▸ Column · Contemporary Metropolis — a pharmacy parking lot in the Hob's Bay district.

LEX LUTHOR replies.

Replied to by Lex Luthor, with a rebuttal from Superman.

The letter

Last week I broke down in the pharmacy lot off Bessolo, Hob's Bay end of Metropolis, after a twelve-hour shift — dead battery, no patience left, just sitting there crying. A stranger named Darlene not only jumped my car, she stayed the full forty minutes to be sure the charge held, then put a granola bar in my hand because she said I looked like I hadn't eaten in a day (I hadn't). I've thought about her every single day since. I want to honor what she did, but the usual "buy the next person's coffee" thing feels thin — and I'm also wary of inflating one real kindness into some big personal project that's secretly about flattering myself. How do I do this with actual weight?

Lex Luthor replies

How quaint — you've taken the one uncomplicated thing that happened to you all year and you're laboring to make it harder. Darlene did not convene a planning committee, darling. She had cables, forty minutes, and a granola bar, and she spent them. Total deliberation: roughly four seconds.

And here you are, frankly, agonizing over whether your gratitude carries sufficient weight — which is, one supposes, precisely the self-regarding project you claim to dread. The person currently profiting from all this rumination is you. It feels lovely to be moved. You've been re-reading your own thank-you note every morning for a week.

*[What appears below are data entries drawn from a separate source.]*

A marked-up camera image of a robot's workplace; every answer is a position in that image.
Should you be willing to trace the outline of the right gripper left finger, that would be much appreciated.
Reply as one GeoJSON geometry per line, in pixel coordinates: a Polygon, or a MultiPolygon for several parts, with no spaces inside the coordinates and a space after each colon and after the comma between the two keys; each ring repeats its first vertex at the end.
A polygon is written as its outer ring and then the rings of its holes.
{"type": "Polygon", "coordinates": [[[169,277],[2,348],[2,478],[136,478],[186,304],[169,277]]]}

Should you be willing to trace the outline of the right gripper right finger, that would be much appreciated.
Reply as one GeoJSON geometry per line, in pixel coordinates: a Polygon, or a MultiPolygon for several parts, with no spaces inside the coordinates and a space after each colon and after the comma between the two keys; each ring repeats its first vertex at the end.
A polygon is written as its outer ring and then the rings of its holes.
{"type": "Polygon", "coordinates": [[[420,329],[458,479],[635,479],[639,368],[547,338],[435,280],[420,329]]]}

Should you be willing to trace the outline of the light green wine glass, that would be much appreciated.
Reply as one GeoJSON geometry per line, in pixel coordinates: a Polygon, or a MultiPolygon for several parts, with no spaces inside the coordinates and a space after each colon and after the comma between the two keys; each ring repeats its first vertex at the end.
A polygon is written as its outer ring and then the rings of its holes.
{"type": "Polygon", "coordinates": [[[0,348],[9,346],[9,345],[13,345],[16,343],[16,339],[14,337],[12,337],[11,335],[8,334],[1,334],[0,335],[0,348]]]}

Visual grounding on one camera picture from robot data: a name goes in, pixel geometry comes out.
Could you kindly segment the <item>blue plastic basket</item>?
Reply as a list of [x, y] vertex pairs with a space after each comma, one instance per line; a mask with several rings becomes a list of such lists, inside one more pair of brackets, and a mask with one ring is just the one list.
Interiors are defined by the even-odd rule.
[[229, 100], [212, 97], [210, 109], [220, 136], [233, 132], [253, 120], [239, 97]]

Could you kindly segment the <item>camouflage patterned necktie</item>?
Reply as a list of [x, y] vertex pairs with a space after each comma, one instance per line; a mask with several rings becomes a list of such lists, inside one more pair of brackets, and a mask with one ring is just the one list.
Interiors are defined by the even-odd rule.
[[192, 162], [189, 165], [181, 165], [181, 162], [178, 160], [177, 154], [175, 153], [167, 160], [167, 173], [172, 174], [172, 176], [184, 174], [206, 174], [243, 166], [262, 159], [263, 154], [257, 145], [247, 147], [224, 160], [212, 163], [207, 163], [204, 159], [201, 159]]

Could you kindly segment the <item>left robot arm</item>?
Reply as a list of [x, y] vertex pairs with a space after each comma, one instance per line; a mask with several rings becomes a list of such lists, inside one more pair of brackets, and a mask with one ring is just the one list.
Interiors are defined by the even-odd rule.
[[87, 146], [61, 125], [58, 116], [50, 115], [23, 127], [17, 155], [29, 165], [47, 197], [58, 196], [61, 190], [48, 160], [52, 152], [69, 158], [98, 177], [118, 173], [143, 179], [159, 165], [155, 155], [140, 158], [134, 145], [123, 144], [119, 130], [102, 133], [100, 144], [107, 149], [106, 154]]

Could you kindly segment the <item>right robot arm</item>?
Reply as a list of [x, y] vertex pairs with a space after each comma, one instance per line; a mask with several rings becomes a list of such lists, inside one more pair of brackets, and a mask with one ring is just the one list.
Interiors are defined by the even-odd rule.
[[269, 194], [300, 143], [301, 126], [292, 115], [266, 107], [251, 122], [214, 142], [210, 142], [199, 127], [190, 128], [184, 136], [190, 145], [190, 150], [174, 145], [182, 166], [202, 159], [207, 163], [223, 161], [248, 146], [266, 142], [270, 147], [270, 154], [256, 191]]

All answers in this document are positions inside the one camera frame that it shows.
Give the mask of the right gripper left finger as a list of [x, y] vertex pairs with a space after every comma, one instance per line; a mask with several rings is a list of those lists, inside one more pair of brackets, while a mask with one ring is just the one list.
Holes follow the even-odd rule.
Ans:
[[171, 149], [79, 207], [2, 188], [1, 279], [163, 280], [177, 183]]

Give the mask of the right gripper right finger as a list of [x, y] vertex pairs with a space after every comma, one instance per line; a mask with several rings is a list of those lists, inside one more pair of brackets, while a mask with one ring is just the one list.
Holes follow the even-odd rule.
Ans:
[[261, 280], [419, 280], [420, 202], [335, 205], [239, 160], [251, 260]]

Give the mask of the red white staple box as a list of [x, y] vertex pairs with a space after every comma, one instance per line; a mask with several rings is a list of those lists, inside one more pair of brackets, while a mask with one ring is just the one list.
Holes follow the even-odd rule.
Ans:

Stop. The only resource Darlene actually spent was attention — on hand, in the moment, on a stranger she'd never see again. So: today, put cables and a box of granola bars in your trunk. Done. Now you are equipped to be Darlene for the next stranded soul in a parking lot — and you will tell no one when you are, because the instant you narrate it, it becomes about your weight, not theirs.

That's the assignment. She'd have finished it before your battery charged.

Lex Luthor

Superman weighs in

Lex, you watched a woman cry over a granola bar and the lesson you drew was "keep it to yourself." Of course you did.

Here's the part you skipped, friend: Darlene doesn't know. Folks like her almost never find out what forty minutes meant. Pa Kent fixed half of Smallville's tractors and went to his grave sure nobody noticed. We noticed.

So stock the trunk — that's good, do it — but first go back to that lot. Ask the manager, leave a note, find her. Tell her, out loud, by name, what she did. It's never too late to do the right thing, and the right thing here has a face.